Description of the task: The data below holds a line containing "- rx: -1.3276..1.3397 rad" and a line containing "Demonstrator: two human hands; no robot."; please quote exactly those two lines and every line between them, and nothing else.

────

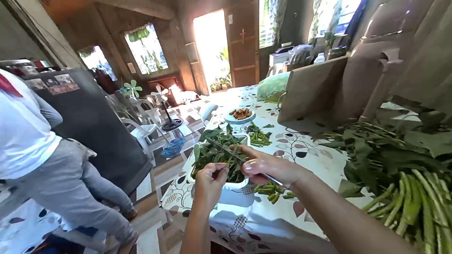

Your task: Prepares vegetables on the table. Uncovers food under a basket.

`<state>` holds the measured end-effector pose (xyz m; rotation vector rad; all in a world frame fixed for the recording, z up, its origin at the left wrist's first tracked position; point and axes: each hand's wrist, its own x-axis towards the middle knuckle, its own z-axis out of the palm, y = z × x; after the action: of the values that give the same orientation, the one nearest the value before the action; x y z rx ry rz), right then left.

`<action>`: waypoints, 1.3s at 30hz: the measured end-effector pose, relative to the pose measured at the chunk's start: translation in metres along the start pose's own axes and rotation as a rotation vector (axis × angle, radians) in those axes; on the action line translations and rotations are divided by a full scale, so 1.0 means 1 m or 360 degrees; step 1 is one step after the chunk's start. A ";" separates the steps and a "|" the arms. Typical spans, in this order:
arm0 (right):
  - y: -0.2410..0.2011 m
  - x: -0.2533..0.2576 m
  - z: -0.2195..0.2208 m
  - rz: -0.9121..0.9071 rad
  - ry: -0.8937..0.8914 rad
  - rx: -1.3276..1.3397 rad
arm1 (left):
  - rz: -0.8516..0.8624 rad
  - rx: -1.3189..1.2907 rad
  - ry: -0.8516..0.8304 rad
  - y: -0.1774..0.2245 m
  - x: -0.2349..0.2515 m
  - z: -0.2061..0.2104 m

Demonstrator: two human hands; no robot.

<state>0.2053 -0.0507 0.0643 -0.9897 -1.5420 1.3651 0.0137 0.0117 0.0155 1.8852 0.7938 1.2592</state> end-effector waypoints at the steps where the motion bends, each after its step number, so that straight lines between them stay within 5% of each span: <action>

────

Written answer:
  - rx: -1.3276..1.3397 rad
arm1 (left):
  - rz: -0.8516..0.8624 rad
  - rx: -1.3189..1.2907 rad
  - ry: -0.8516..0.8304 rad
  - y: -0.1774..0.2245 m
  - x: -0.2349..0.2515 m
  - z: -0.2061..0.2104 m

Demonstrator: two human hands; no robot.

Nothing else goes with this output.